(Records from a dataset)
[Start of Attachment]
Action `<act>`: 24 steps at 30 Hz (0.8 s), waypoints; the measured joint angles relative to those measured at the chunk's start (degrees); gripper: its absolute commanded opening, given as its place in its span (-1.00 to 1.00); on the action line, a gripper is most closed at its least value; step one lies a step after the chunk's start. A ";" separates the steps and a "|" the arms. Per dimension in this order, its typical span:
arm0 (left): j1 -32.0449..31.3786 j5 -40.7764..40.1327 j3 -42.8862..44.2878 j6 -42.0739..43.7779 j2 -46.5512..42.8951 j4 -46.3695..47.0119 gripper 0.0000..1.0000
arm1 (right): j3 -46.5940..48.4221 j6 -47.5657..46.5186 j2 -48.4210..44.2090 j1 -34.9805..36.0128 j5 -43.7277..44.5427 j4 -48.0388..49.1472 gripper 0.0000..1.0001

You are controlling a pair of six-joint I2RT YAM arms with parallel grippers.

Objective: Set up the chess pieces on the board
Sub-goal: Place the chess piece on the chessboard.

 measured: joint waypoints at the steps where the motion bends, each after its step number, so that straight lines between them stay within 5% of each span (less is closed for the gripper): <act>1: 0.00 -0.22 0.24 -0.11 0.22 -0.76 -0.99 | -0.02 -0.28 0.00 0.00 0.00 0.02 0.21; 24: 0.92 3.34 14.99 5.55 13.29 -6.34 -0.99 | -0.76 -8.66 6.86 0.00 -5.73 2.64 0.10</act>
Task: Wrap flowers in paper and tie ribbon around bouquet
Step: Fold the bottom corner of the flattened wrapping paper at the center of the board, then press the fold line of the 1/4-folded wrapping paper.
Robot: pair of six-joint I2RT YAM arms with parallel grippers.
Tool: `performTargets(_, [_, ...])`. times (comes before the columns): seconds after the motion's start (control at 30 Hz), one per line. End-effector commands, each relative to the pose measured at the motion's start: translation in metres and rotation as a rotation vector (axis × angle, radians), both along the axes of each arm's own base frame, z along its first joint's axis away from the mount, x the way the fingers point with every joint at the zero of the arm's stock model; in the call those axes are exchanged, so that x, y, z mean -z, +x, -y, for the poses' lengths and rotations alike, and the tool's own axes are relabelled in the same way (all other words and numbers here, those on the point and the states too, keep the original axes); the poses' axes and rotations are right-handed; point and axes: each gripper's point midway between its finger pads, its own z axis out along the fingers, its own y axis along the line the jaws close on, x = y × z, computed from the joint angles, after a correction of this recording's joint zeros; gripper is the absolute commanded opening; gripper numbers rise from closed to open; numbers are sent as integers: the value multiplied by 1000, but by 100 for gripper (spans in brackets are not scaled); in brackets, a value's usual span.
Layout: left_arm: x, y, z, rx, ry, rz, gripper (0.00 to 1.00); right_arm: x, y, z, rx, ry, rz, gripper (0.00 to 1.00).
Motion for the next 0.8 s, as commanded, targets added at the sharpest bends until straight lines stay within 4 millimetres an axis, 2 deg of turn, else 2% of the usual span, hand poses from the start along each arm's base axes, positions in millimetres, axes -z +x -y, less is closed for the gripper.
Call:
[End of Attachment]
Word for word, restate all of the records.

Action `<act>`: 24 steps at 30 Hz (0.8 s), waypoints; the measured joint angles relative to those measured at the chunk's start (degrees); gripper: its absolute commanded opening, given as its place in its span (-1.00 to 1.00); on the action line, a gripper is most closed at its least value; step one lies a step after the chunk's start. A ";" separates the steps and a "|" the arms. Per dimension in this order, its typical span:
arm0 (left): j1 -32.0449..31.3786 j5 -40.7764..40.1327 j3 -42.8862..44.2878 j6 -42.0739..43.7779 j2 -46.5512..42.8951 j4 -46.3695..47.0119 gripper 0.0000..1.0000
arm1 (right): j3 -46.5940..48.4221 j6 -47.5657..46.5186 j2 -48.4210..44.2090 j1 -34.9805..36.0128 j5 -43.7277..44.5427 j4 -48.0388..49.1472 gripper 0.0000..1.0001

You are controlling a pair of six-joint I2RT YAM arms with parallel grippers.

Objective: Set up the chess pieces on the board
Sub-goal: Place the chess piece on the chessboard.

 measured: joint waypoints at the steps where the motion bends, each after its step number, so that straight lines between them stay within 5% of each span (less is closed for the gripper): <act>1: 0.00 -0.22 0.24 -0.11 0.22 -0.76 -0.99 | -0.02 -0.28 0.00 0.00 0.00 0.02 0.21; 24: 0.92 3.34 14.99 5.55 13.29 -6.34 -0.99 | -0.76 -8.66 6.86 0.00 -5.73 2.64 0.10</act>
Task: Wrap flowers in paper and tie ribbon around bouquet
Step: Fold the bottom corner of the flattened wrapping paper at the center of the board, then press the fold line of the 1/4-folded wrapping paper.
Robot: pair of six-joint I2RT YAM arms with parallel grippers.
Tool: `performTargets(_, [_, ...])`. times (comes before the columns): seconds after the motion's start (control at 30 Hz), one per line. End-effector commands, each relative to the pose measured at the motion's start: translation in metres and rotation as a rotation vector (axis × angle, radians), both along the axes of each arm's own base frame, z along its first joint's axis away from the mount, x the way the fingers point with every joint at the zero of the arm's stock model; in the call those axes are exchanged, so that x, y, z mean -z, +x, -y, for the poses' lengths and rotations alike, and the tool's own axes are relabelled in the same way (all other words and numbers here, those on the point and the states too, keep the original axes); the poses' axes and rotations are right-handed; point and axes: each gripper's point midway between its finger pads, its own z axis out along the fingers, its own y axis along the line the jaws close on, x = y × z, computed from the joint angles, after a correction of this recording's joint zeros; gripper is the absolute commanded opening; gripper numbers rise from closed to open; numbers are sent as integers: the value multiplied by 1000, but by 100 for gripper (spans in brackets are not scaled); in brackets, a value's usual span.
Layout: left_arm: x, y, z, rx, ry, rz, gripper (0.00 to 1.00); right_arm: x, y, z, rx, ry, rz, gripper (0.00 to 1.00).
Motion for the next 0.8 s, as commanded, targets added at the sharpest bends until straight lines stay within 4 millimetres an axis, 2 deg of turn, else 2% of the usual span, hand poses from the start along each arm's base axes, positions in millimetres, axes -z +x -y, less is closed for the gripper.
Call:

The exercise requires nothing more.